During the springtime Lake Michigan is becoming one of the most photogenic lakes. The long cold winter influenced by the Polar Vortex, which is a band of strong winds that keep the Arctic region bitterly cold causes the transformation of the lake. The Polar Vortex can even influence the weather in the areas of North America and brings freezing temperatures down to record-breaking lows of -30 ° C (-23 ° F).

When it happens, the waves form hills of ice resulting in ice shelves. Finally, when spring arrives, the lake transforms into majestic heaven by melting ice. The dynamic water underneath the melting ice pushes shelves to the surface and results in a fascinating phenomenon.




This mesmerizing pattern has been captured by photographers for years. They are always warned by the American coast guards to only admire the magical ice from afar, because of the melting ice, which causes a dangerous surface to walk on.  “No ice is safe ice, especially this time of year,” said Grant Heffner of the US Coast Guard BMC. “The ice is certainly deteriorating and breaking up.”
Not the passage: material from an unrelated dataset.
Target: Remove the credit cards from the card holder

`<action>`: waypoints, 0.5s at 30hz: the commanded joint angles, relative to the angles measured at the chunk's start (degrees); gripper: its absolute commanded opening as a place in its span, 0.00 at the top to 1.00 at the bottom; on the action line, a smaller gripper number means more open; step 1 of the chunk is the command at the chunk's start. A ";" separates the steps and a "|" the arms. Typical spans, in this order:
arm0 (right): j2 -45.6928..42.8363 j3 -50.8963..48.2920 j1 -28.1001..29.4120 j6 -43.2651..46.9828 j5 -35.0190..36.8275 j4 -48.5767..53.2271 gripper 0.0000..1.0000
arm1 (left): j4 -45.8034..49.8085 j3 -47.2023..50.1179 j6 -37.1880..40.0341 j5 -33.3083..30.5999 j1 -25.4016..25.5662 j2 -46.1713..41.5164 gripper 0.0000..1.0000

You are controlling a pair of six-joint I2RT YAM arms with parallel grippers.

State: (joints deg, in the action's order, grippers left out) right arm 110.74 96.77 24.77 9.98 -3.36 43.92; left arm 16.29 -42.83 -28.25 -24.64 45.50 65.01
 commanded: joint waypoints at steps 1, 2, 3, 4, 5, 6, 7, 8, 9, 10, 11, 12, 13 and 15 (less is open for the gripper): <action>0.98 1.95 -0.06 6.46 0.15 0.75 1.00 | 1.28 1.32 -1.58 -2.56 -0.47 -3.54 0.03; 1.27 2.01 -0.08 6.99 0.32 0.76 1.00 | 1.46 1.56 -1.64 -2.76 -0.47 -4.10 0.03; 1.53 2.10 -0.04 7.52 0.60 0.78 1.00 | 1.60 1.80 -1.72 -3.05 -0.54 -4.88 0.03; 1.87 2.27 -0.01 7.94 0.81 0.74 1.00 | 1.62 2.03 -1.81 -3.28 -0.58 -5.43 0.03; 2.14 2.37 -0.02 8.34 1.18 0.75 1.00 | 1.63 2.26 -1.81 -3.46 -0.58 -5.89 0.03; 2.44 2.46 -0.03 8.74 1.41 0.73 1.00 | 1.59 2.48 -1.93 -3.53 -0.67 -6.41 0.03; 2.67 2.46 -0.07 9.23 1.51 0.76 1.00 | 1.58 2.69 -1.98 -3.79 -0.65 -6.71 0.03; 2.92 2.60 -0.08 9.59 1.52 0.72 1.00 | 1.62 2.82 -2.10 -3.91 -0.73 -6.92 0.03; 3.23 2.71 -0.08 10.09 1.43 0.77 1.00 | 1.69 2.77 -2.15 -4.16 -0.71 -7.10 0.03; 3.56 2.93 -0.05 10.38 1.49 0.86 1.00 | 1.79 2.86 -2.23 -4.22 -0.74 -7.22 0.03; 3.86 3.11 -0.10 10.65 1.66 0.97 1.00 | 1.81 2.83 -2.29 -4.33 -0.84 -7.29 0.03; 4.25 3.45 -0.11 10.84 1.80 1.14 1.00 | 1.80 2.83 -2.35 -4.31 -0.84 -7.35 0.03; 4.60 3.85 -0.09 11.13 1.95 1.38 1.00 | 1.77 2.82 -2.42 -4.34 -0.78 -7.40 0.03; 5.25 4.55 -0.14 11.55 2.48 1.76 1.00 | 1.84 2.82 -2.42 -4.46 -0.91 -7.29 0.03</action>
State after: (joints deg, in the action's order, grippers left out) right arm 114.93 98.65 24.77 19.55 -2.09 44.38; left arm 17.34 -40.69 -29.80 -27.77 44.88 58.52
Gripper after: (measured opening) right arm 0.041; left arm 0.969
The number of citizens around the shores of Lake Michigan, mainly in the big cities Chicago and Milwaukee increased rapidly and now there are almost 12 million people. It is interesting to mention that this hasn’t always been the case. The first habitants of this area were the Hopewell-Indians. Their culture existed from around 800 AD when the area mingled with the Late Woodland Indians for the next few hundred years.

Lake Michigan is the biggest lake in North America that lies entirely within the United States. It is part of the five Great Lakes of North America and it’s the second biggest by volume (4,900 km3 or 1,180 cu mi). After Lake Superior and Lake Huron, it’s the largest by surface area (58,030 km2 or 22,404 sq mi).